> _Task brief_
The lines to reproduce run from the one containing "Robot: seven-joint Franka" to the end of the listing. Reproduce them exactly, both ends included, and nothing else.

> _Recorded information_
>>

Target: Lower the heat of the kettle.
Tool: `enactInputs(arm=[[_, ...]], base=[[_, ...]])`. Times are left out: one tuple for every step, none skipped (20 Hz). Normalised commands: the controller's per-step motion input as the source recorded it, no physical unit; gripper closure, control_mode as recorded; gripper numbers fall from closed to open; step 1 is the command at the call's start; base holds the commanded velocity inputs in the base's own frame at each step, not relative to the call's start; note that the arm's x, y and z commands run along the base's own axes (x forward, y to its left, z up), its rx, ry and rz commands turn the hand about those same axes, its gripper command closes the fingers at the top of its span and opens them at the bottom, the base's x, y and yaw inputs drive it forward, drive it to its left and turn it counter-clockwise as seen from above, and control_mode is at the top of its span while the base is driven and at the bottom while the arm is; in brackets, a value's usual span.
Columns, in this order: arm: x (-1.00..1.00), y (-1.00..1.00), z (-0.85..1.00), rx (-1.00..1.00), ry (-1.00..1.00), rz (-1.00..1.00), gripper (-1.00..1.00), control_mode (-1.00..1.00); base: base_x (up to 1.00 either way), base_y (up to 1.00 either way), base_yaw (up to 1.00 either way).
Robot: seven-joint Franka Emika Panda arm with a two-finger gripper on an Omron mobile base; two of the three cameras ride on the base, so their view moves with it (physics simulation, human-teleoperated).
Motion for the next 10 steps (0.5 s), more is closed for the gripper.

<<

> _Solution below_
Robot: seven-joint Franka Emika Panda arm with a two-finger gripper on an Omron mobile base; two of the three cameras ride on the base, so their view moves with it (physics simulation, human-teleoperated).
Motion for the next 10 steps (0.5 s), more is closed for the gripper.

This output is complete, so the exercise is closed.